Well, that was a long break.  Longest I've taken in quite a while.  It's been hard, when the only thing I can really think to blog about is my dad.

My dad, who is still on a ventilator, and whose magical "30 days in ICU" coverage is about to expire.

Just like that, the financial security he's worked so hard for is gone.  His wife is talking about selling the house, except they've (mostly he's) hoarded so much stuff that it's not likely the place could be made sellable. Between cats, cigarettes, and junk, I can imagine just how bad it is.  Plus, it's not a great area.  Their mortgage is paid off, but refinancing won't touch this--at 14 days, they were already over 200,000 dollars in medical bills.  I don't say "medical costs" because we all know there's a big difference between what that shit COSTS and how much they BILL.
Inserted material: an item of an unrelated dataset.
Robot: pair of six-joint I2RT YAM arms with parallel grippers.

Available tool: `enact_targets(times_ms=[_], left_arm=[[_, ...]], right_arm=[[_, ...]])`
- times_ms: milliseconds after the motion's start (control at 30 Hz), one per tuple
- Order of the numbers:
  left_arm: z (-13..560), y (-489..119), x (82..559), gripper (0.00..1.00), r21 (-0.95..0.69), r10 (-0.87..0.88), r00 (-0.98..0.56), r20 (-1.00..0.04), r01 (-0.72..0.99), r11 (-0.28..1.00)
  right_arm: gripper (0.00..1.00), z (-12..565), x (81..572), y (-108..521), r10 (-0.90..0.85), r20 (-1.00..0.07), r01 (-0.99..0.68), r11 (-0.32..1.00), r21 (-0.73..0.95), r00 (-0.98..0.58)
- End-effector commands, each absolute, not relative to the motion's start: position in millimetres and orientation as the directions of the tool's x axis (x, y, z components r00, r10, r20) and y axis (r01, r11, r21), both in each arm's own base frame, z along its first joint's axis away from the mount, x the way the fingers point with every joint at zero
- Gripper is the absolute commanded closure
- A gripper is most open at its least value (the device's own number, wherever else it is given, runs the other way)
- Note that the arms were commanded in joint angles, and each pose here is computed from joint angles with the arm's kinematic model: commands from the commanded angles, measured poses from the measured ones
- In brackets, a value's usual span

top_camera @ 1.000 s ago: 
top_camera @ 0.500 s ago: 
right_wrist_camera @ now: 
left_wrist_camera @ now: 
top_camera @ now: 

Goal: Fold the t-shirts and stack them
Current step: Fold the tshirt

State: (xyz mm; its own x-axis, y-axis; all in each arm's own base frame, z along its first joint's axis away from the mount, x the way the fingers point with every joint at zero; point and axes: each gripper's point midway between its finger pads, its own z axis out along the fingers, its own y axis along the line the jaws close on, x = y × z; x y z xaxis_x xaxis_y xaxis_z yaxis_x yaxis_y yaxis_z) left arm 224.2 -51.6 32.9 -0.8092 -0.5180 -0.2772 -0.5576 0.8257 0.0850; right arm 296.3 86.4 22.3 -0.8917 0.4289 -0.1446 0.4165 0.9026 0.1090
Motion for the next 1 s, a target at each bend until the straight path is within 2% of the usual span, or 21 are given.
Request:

Medically, he's not improving as much as I wish he would.  They've still got him zonked out of his gourd with Versed, and still have him tied to the bed to keep him from tearing things out. Apparently, he keeps squirming down to the end of the bed, which has caused a large friction sore on his leg where he keeps pressing it against the railing.

What a mess.

I haven't told anyone in the family, and that's by request.  I'm not happy about it, and yet I can totally understand.  The fear that certain relatives would descend upon his wife and take what they can while he's incapacitated is not unreasonable.  Fact is, I'm the only child of his he wanted informed.  There's a reason for that.  I'm torn, I admit--part of me wants very much to tell people so they'll have their chance to make peace, if that's the way they want to go.

Except they can't--he's drugged to insensibility and on a ventilator.  There's no communicating anything, no making peace.

I'll find out in the next few days what happens next.  After the 30 days in ICU expires, he's got coverage for 45 days in a long-term care facility.  The nearest Veteran's place is 2 hours from his home.  What a total cock-up.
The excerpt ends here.